Your assignment:
Look below for the line containing "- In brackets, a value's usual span" and the line containing "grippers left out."; repeat exactly those two lines and all lines between them, and nothing else.
**** Dataset content
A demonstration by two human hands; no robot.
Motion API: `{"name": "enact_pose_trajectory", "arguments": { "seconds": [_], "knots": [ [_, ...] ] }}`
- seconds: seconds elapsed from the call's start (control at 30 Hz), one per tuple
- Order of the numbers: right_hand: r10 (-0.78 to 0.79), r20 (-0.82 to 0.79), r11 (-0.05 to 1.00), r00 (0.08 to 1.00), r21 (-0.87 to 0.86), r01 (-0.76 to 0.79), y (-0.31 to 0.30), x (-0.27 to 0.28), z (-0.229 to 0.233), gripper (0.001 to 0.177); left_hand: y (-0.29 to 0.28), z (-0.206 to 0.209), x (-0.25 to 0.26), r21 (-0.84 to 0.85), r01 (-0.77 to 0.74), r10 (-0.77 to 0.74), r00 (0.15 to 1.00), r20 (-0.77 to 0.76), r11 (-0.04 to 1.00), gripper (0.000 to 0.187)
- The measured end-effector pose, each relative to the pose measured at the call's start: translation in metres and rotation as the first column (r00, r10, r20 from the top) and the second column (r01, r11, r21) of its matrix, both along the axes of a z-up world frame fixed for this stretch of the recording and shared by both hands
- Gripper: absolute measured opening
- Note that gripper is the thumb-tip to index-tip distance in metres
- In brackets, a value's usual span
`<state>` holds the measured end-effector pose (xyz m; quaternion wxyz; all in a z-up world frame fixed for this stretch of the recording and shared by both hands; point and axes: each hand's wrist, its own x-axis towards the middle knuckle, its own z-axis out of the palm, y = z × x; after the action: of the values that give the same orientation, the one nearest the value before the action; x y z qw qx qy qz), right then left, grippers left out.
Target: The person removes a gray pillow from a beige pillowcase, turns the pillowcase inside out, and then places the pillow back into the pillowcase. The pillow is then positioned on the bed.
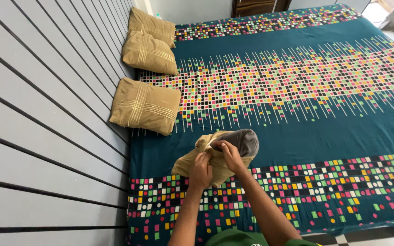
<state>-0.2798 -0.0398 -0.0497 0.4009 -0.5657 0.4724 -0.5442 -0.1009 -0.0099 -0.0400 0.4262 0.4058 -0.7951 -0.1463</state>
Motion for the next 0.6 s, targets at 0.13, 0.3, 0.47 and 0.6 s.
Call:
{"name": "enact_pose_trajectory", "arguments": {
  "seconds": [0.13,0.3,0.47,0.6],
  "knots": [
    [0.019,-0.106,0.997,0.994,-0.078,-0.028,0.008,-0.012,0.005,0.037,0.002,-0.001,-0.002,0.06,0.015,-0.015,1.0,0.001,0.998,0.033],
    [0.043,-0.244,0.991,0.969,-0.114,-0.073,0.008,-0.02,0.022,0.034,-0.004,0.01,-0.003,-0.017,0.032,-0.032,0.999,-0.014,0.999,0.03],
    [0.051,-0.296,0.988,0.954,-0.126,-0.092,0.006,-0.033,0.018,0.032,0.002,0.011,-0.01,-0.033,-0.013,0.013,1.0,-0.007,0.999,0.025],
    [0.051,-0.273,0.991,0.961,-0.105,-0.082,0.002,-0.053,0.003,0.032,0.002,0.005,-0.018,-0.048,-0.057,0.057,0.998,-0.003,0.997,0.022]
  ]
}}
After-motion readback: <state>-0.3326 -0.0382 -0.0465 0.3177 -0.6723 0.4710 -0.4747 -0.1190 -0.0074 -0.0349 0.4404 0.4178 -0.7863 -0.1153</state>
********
Result of the task:
- In brackets, a value's usual span
`<state>` holds the measured end-effector pose (xyz m; quaternion wxyz; all in a z-up world frame fixed for this stretch of the recording and shared by both hands; point and axes: each hand's wrist, its own x-axis towards the middle knuckle, its own z-axis out of the palm, y = z × x; after the action: of the values that give the same orientation, the one nearest the value before the action; x y z qw qx qy qz), right then left, grippers left out.

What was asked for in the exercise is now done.